Reproduce exactly the lines of the material beneath, from the line that contains "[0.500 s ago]" to the line that contains "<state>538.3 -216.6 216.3", both included, and no other lines.
╭──
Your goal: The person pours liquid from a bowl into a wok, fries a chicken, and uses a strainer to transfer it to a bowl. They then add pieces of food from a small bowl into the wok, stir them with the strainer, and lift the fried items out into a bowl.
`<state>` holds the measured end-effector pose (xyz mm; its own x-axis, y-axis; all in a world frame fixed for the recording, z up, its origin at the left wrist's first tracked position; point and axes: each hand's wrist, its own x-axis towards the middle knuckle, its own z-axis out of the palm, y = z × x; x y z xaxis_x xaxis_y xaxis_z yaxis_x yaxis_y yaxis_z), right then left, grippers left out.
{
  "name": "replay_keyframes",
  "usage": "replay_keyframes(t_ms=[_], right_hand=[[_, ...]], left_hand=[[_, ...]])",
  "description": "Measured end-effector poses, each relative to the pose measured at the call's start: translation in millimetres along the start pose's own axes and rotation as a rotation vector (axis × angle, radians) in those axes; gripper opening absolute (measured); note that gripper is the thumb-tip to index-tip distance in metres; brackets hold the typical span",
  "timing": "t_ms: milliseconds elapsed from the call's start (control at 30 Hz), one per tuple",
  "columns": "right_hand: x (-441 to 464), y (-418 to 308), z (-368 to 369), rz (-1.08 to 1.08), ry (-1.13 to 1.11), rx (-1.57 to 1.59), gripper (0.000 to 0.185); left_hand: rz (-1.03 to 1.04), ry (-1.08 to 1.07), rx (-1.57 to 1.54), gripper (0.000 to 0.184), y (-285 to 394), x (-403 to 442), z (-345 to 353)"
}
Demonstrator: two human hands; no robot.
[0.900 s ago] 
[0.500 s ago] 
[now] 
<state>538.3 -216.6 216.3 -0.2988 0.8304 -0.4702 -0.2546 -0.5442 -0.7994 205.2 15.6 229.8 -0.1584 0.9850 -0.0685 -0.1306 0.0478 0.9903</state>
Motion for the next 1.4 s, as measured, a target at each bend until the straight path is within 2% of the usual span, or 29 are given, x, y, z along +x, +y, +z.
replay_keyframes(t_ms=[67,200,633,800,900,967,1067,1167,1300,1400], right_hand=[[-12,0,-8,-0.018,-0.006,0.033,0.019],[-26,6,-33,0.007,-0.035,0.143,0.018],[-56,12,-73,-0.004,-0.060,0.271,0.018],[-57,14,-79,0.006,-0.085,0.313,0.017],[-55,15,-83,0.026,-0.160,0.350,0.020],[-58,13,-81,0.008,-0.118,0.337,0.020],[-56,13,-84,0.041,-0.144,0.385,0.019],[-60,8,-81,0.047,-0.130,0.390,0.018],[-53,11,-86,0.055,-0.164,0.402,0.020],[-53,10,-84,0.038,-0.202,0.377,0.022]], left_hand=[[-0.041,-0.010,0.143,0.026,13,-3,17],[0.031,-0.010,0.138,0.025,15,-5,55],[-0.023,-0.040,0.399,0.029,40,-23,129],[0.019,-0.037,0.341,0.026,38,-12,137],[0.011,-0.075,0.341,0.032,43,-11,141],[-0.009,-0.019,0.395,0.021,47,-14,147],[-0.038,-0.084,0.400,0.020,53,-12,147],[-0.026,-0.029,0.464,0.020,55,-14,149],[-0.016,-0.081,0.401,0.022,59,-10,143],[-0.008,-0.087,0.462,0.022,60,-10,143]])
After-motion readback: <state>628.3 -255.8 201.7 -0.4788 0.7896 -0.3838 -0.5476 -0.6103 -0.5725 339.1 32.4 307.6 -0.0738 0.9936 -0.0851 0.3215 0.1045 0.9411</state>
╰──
# Reply to the exercise:
[0.500 s ago] 
[now] 
<state>538.3 -216.6 216.3 -0.2988 0.8304 -0.4702 -0.2546 -0.5442 -0.7994 205.2 15.6 229.8 -0.1584 0.9850 -0.0685 -0.1306 0.0478 0.9903</state>

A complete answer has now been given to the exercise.